■ Requirement ■
Search the material below for the string "Presence" and copy each line where it appears.

::::::::

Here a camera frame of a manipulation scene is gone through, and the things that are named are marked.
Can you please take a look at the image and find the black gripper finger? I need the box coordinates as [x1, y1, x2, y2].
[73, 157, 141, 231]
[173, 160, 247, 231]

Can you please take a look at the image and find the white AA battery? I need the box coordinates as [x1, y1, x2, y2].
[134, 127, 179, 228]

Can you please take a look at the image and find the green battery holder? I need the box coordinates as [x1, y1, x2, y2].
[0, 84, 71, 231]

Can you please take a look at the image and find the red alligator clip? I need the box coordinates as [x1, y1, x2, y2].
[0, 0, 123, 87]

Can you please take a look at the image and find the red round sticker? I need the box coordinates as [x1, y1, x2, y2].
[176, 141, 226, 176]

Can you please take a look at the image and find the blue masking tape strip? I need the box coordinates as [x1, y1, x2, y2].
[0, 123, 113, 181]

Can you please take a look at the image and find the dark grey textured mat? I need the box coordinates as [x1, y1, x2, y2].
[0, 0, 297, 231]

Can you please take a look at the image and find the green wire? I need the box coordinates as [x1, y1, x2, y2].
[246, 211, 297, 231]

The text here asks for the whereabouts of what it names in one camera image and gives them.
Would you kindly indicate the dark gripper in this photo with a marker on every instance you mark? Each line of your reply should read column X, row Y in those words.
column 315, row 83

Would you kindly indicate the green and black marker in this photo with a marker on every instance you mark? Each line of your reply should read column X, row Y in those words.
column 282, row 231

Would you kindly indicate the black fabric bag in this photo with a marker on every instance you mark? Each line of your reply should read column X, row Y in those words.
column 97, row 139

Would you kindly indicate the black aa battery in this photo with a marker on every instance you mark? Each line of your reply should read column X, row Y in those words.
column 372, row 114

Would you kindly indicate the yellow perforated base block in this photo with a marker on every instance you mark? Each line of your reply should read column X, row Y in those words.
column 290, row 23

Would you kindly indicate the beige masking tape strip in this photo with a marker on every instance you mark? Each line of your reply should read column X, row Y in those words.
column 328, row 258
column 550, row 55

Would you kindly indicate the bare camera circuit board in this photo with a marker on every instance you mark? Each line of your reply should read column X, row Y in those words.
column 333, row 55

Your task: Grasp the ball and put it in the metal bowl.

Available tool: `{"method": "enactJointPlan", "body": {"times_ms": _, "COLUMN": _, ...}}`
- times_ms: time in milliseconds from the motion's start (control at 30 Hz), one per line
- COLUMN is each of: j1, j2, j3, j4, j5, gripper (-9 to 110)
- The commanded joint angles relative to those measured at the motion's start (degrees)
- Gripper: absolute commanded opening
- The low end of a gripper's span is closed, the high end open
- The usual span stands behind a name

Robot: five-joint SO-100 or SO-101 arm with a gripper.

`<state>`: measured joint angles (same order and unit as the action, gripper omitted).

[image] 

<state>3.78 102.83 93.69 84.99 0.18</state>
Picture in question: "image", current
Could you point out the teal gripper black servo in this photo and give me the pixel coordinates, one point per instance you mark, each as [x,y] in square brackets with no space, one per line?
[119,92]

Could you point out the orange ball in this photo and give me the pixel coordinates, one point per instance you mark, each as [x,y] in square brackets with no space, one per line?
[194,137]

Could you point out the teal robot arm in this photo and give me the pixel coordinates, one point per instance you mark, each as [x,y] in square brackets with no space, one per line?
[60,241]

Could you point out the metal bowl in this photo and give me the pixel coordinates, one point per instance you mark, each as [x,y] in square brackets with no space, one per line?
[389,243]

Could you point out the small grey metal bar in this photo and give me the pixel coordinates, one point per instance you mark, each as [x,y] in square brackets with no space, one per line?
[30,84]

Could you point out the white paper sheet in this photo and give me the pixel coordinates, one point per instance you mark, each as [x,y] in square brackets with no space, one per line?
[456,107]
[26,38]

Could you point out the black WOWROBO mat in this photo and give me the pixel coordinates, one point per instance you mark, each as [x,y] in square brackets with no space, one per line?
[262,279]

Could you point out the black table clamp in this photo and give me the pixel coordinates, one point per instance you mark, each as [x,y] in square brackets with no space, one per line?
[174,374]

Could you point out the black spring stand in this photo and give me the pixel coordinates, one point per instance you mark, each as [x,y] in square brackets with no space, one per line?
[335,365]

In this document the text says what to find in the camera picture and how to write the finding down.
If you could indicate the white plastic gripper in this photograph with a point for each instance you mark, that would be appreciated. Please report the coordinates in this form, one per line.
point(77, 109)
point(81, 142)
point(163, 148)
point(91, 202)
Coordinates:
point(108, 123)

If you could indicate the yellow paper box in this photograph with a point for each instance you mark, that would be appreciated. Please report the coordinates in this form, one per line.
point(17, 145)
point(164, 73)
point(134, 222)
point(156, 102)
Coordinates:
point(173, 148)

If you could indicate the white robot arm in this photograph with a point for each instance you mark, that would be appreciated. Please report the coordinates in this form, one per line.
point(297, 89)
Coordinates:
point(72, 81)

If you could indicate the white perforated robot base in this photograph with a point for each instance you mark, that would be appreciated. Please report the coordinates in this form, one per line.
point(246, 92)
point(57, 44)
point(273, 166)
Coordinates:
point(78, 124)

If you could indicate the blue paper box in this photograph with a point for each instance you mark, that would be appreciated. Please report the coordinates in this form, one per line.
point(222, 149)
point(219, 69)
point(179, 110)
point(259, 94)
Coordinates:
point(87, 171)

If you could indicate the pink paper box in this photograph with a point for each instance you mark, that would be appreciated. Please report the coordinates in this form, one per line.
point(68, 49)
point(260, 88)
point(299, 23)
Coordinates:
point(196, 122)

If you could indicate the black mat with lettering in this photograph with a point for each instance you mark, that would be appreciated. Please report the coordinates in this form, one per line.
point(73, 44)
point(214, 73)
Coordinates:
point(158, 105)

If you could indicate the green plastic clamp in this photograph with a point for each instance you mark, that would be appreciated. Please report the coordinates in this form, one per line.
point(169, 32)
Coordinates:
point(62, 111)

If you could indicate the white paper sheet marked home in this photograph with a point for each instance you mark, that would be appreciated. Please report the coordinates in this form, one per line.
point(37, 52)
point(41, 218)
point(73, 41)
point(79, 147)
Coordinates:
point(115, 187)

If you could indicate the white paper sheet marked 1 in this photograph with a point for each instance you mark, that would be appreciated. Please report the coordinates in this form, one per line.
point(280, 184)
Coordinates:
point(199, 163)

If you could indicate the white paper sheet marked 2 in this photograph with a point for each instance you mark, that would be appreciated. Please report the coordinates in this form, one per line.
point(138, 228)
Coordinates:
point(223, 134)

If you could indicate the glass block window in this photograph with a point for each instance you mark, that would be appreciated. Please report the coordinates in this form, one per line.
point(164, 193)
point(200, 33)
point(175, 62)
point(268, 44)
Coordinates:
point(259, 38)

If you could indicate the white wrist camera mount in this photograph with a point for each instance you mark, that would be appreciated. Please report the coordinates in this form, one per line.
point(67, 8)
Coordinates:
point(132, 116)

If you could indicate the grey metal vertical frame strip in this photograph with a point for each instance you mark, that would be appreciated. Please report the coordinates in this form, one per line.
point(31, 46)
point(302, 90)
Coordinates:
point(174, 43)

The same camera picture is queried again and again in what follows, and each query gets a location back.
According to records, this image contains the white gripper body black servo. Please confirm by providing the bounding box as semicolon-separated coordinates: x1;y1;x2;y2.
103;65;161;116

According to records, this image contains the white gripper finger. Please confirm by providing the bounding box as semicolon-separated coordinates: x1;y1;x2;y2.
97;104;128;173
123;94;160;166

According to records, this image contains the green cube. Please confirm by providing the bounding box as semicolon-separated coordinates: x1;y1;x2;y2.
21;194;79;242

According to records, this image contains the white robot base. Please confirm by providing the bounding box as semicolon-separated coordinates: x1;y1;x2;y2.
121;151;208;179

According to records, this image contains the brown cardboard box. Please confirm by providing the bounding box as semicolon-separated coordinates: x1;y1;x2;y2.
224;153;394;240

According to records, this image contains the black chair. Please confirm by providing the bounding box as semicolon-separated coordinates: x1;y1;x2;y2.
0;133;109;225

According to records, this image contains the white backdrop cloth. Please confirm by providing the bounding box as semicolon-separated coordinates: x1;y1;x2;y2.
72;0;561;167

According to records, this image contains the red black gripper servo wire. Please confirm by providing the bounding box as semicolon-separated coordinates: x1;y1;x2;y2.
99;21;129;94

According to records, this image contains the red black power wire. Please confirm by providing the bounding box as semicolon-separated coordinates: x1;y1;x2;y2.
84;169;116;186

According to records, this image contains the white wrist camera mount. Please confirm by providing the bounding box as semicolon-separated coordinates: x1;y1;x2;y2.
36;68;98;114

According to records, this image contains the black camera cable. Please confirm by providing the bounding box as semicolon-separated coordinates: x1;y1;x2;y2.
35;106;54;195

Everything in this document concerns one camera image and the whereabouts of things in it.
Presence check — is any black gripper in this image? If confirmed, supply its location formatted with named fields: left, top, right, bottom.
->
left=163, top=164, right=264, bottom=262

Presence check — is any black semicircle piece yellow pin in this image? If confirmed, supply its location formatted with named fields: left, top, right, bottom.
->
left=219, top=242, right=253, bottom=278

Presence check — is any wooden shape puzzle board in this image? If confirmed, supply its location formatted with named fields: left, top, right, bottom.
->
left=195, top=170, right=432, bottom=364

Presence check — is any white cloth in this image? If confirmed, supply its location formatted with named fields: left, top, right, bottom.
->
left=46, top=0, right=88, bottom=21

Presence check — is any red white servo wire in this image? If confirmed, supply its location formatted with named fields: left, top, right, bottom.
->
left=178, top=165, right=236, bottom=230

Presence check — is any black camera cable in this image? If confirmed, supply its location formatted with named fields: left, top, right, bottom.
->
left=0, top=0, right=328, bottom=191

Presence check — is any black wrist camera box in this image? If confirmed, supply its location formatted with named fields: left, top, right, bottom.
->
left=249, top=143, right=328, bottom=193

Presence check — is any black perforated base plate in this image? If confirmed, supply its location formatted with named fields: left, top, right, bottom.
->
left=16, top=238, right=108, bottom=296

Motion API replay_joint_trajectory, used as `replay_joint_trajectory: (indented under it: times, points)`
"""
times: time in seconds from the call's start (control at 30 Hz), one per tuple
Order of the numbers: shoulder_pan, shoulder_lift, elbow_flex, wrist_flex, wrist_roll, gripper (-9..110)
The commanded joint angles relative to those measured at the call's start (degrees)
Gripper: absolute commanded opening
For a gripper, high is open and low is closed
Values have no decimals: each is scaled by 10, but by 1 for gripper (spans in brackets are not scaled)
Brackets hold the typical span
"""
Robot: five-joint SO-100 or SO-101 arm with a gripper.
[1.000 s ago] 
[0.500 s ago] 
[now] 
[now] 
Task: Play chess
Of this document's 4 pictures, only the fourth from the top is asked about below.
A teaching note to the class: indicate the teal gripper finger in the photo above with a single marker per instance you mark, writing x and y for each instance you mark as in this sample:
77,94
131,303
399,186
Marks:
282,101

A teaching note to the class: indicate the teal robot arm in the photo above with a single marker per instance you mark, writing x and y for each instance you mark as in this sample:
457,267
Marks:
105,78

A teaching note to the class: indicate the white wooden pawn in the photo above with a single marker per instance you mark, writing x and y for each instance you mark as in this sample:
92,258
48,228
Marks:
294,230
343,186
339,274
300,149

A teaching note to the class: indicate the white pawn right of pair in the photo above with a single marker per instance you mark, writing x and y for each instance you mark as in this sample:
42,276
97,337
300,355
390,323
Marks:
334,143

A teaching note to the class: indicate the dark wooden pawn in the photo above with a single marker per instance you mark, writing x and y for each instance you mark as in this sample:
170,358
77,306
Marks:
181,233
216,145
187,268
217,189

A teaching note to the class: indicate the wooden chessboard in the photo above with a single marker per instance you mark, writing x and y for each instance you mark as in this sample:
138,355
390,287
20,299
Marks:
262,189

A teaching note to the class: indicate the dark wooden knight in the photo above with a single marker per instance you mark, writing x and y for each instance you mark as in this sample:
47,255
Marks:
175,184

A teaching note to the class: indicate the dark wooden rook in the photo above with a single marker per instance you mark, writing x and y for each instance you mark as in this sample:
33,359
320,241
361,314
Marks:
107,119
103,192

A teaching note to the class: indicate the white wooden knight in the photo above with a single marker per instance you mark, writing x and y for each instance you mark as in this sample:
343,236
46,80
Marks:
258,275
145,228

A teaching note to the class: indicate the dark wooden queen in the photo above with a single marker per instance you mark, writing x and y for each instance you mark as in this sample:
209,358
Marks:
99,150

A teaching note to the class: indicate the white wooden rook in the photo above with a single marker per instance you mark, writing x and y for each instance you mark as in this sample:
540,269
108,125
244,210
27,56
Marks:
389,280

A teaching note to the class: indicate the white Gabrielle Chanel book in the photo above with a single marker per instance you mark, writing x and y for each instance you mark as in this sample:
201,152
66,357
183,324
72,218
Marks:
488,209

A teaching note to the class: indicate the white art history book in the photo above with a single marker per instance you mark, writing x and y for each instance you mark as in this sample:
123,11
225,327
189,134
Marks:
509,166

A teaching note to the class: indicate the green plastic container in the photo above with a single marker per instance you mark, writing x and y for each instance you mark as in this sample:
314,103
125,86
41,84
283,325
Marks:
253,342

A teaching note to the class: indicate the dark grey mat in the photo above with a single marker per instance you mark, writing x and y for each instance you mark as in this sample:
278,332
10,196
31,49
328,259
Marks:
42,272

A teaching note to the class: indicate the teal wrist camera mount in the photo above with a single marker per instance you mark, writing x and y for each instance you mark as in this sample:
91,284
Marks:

::::::::

■ Final answer ■
Presence check — is any black gripper in this image? If confirmed, supply its location formatted with named fields: left, top, right, bottom.
Presence check — is any black semicircle piece yellow pin in this image? If confirmed, supply its location formatted with named fields: left, top, right, bottom.
Presence check — is any wooden shape puzzle board in this image? If confirmed, supply its location formatted with named fields: left, top, right, bottom.
Presence check — is any white cloth in this image? If confirmed, supply its location formatted with named fields: left, top, right, bottom.
Presence check — is any red white servo wire in this image? If confirmed, supply its location formatted with named fields: left, top, right, bottom.
Presence check — is any black camera cable in this image? If confirmed, supply its location formatted with named fields: left, top, right, bottom.
Presence check — is any black wrist camera box in this image? If confirmed, supply its location formatted with named fields: left, top, right, bottom.
Presence check — is any black perforated base plate in this image? If confirmed, supply its location formatted with named fields: left, top, right, bottom.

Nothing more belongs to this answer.